Norwegian writer (1934–2004)

Kjell Hallbing (5 November 1934, in Bærum - 6 May 2004, in Tønsberg) was a Norwegian author of Western books.

Under the pseudonym Louis Masterson, he wrote a series of books about the fictitious Texas Ranger (and later U.S. Marshal) Morgan Kane during 1966–1978. The 83 Morgan Kane books have sold more than 20 million copies worldwide. He has also written another nine-book series known as the Diablo- and Diablito books.
Earlier in his career Hallbing used the pseudonyms Ward Cameron, Leo Manning, Lee Morgan and Colin Hawkins.

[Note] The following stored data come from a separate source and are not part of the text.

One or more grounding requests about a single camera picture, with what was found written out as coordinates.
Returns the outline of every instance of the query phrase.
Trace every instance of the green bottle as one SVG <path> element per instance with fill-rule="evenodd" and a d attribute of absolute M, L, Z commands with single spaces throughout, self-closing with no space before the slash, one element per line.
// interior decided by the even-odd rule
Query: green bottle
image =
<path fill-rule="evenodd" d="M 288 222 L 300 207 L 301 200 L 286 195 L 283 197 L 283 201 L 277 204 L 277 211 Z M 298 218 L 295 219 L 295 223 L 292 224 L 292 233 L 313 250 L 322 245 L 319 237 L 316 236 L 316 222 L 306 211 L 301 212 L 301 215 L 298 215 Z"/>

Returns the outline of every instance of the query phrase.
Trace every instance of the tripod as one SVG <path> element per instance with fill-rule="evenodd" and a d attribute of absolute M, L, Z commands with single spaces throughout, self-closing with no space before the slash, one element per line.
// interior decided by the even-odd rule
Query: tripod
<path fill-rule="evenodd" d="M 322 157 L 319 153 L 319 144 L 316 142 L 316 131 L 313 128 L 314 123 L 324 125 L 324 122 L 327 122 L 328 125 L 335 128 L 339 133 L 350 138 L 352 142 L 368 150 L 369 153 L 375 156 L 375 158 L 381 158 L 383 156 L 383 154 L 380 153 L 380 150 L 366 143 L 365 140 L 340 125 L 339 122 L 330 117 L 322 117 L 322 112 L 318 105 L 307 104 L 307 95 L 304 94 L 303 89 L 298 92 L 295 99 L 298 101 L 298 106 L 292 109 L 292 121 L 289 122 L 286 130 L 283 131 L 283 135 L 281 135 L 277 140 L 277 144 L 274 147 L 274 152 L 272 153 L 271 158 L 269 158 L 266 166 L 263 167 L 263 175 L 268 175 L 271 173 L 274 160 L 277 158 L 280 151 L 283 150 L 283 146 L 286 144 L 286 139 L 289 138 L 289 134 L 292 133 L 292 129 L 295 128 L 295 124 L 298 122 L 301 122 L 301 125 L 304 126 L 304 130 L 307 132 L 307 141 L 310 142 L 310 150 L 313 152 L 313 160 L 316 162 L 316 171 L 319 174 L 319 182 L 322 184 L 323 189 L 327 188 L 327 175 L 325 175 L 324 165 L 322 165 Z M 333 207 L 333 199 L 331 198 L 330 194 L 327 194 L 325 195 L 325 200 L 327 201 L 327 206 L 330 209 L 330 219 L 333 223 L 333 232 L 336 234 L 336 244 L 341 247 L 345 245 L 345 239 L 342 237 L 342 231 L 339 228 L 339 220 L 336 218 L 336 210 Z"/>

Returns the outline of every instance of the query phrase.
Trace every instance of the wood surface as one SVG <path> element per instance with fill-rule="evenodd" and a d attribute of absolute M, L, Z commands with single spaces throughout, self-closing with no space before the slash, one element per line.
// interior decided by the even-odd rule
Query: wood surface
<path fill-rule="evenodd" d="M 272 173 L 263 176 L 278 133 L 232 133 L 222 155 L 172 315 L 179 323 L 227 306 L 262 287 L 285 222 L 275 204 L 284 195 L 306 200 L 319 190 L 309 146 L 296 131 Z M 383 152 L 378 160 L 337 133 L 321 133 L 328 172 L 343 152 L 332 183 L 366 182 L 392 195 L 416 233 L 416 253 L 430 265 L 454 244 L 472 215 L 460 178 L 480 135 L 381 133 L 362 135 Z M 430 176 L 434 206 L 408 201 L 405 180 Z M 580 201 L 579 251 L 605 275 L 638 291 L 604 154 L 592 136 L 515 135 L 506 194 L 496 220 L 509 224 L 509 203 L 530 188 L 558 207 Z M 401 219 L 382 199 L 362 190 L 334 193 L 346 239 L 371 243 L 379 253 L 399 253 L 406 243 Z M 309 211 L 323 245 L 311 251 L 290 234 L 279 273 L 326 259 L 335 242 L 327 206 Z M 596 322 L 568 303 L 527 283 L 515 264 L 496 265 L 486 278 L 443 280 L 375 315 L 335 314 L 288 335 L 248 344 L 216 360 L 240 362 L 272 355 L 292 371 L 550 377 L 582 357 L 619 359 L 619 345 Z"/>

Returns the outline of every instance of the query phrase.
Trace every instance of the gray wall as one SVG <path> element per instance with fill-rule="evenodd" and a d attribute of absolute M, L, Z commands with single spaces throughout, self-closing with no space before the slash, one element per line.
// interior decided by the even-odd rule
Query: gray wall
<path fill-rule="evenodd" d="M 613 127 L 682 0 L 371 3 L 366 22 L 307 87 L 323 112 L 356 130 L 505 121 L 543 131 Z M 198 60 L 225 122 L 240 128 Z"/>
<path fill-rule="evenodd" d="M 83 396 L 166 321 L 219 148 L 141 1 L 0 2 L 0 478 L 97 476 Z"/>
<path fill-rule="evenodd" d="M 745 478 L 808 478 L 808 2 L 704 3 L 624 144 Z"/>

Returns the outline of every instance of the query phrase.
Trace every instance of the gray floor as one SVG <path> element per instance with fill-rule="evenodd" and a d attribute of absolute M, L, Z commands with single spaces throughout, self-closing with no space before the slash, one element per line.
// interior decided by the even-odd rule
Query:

His debut, Ubåt-kontakt, was released in 1961, written under his real name. The same year he released his first book set in the old West, Portrett av en revolvermann ("Portrait of a Gunslinger"). In addition Kjell Hallbing was an avid weapons collector, resulting in his collection being one of the largest privately owned weapons collections in Norway at the time of his death. He also owned a little house at Bolkesjø, where he actually wrote most of the books in the Morgan Kane series.

Other "heroes" Hallbing/Masterson wrote about included Jesse Rawlins, Owen Metzgar and Clay Allison.

There were plans to base a movie on Masterson's books El Gringo and El Gringo's Revenge, but they never materialized.

Before he started to write full-time in 1969, Hallbing worked as a bank employee. He is buried at Oslo Western Civil Cemetery.